There was no debate among committee members and only two members made supportive comments about the bill.
Rep. Eliseo Alcon, D-Milan, jokingly asked Ortiz y Pino where to find a $30 medical cannabis card.
“I think there are places on the internet where you can get one very quickly,” Ortiz y Pino answered. “There’s only a five minute interview with a physician in California who has a very broad understanding of how medical cannabis can be used.”
This is the second consecutive year that Ortiz y Pino sponsored a bill to amend a law he helped pass in 2019 that made broad changes to the state’s medical cannabis statute.
The New Mexico Senate approved on Monday a bill that would more narrowly define medical cannabis reciprocity by a 28-10 vote.
Sponsored by Sen. Jerry Ortiz y Pino, D-Albuquerque, SB 340 would specify that reciprocal cannabis patients in New Mexico cannot be a local resident and that reciprocal patients must reside in the state where they are approved by a medical professional to use medical cannabis. Ortiz y Pino said since New Mexico began honoring reciprocity with other states that have legalized medical cannabis, a number of people from Texas started obtaining authorization to use medical cannabis in California and then using that authorization in New Mexico as reciprocal patients.
“This is a bill that is an effort at preventing some of the abuses that have begun creeping into our medical cannabis program in the state,” Ortiz y Pino said.
While most of the comments from Senators were in support of the bill, Sen. Jacob Candelaria, D-Albuquerque, who has also served as legal counsel for the medical cannabis producer Ultra Health, took issue with the proposal.

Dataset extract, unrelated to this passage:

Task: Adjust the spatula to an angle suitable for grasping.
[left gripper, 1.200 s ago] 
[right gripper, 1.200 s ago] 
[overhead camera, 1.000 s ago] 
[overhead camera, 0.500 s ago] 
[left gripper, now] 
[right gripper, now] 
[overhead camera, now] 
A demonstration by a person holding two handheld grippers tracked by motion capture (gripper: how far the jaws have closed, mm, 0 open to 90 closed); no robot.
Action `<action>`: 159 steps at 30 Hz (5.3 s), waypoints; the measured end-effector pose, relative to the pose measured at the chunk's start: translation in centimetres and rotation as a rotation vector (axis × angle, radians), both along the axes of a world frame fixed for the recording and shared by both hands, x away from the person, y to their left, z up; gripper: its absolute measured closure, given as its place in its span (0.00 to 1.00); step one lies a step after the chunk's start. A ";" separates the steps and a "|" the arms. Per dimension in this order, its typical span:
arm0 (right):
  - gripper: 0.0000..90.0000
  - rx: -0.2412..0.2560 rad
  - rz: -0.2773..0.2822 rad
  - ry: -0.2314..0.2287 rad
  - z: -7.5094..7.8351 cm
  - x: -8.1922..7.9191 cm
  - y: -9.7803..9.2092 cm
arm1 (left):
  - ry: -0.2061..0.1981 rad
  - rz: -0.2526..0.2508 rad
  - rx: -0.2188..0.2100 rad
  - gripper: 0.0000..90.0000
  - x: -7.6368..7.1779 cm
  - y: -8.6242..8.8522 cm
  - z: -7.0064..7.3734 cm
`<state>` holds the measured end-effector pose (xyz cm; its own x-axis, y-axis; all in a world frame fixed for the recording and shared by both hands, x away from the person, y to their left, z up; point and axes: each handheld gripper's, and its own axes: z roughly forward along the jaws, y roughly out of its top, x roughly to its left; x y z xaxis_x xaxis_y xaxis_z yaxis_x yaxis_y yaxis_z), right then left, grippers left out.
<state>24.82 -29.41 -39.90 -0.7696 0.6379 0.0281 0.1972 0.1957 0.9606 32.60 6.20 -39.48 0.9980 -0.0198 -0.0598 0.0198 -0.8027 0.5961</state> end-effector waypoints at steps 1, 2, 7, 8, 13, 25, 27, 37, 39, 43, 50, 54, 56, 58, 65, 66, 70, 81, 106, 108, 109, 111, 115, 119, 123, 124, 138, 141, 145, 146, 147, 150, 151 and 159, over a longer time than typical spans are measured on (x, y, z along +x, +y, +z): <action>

Candelaria, who has also been open about being a medical cannabis patient, shared his struggles with PTSD as a victim of rape when he was a child. Candelaria also said he took issue with comments from Senate Republicans inferring that many of the 108,000 patients in New Mexico are using the state’s medical cannabis program as de facto legalization.
“I encourage us to stop making assumptions about people’s motives,” Candelaria said.
Candelaria also unsuccessfully offered up an amendment to the bill that would have increased the amount of cannabis qualified patients can buy each day. Currently, Department of Health rules allow patients to purchase 230 units in a rolling 90-day period. The department defines a unit as one gram of flower or bud or 250 milligrams of concentrate.